2. Aus den vom Kläger in Bezug genommenen Entscheidungen des LAG Köln und SG Koblenz ergibt sich nichts anderes. Das Urteil des LAG Köln vom 26. August 2011 (4 Sa 427/11) betraf den hier nicht einschlägigen Fall der Zahlung einer Abfindung auf das Konto eines Dritten, wobei das Gericht zudem davon ausging, dass eine eindeutige Tilgungsbestimmung seitens des Gläubigers vorlag (vgl. LAG Köln a.a.O. juris Rn. 44), woran es hier jedoch gerade fehlt. Dem Urteil des SG Koblenz lag (ebenfalls) ein anderer Sachverhalt (fehl geleitete Rentenzahlung an einen unbekannten Dritten) zugrunde (vgl. Beschluss vom 8. April 2016 – S 1 R 291/16 ER – juris). Vorliegend erfolgte die Zahlung jedoch auf das noch existente Konto des Klägers, auf dem beide in Rede stehende Zahlungen auch gutgeschrieben wurden.

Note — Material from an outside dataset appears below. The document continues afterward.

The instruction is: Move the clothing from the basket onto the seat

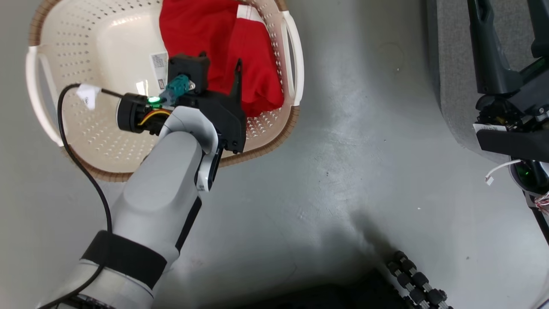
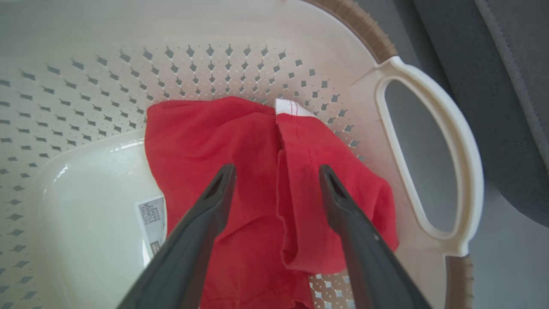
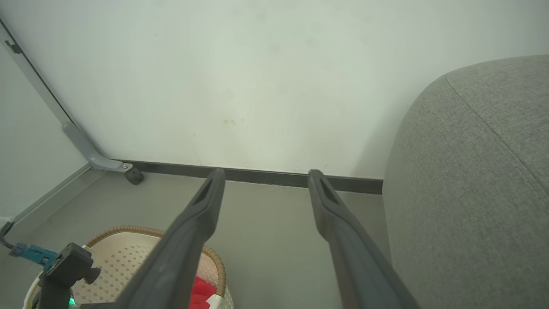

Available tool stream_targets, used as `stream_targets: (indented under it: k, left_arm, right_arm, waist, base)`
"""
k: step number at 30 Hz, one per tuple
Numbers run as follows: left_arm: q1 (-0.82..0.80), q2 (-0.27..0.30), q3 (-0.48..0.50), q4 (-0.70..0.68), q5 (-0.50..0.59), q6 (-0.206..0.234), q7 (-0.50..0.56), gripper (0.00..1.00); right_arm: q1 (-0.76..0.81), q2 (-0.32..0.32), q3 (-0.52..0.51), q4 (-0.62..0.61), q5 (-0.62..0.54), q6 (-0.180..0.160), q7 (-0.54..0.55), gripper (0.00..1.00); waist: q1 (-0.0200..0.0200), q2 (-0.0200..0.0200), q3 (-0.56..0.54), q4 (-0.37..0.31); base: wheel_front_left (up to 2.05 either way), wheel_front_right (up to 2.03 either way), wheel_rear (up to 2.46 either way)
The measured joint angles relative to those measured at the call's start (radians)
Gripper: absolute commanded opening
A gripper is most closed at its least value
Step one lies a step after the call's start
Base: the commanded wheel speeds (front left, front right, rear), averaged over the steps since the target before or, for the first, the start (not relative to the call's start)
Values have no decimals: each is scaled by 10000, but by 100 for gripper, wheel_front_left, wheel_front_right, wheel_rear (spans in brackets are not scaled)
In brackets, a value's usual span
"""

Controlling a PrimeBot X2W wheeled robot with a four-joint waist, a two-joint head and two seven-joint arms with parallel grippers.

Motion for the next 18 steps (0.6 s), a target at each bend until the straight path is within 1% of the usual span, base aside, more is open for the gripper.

3. Eine Beiladung der P ... ist ebenso wenig angezeigt wie Ermittlungen des Gerichts zum Verbleib des Geldes. Die (nach den vorgelegten Kontoauszügen sehr wahrscheinliche) Pfändung des Kontos und Überweisung des Guthabens an einen Dritten (nach Eingang der Zahlung der Beklagten) betrifft allein das privatrechtliche Verhältnis des Klägers zu seiner (ehemaligen) Bank und unterliegt nicht der Aufklärungspflicht des Gerichts.

Die Kostenentscheidung beruht auf §§ 183, 193 SGG.

Gründe für die Zulassung der Revision nach § 160 Abs. 2 SGG liegen nicht vor.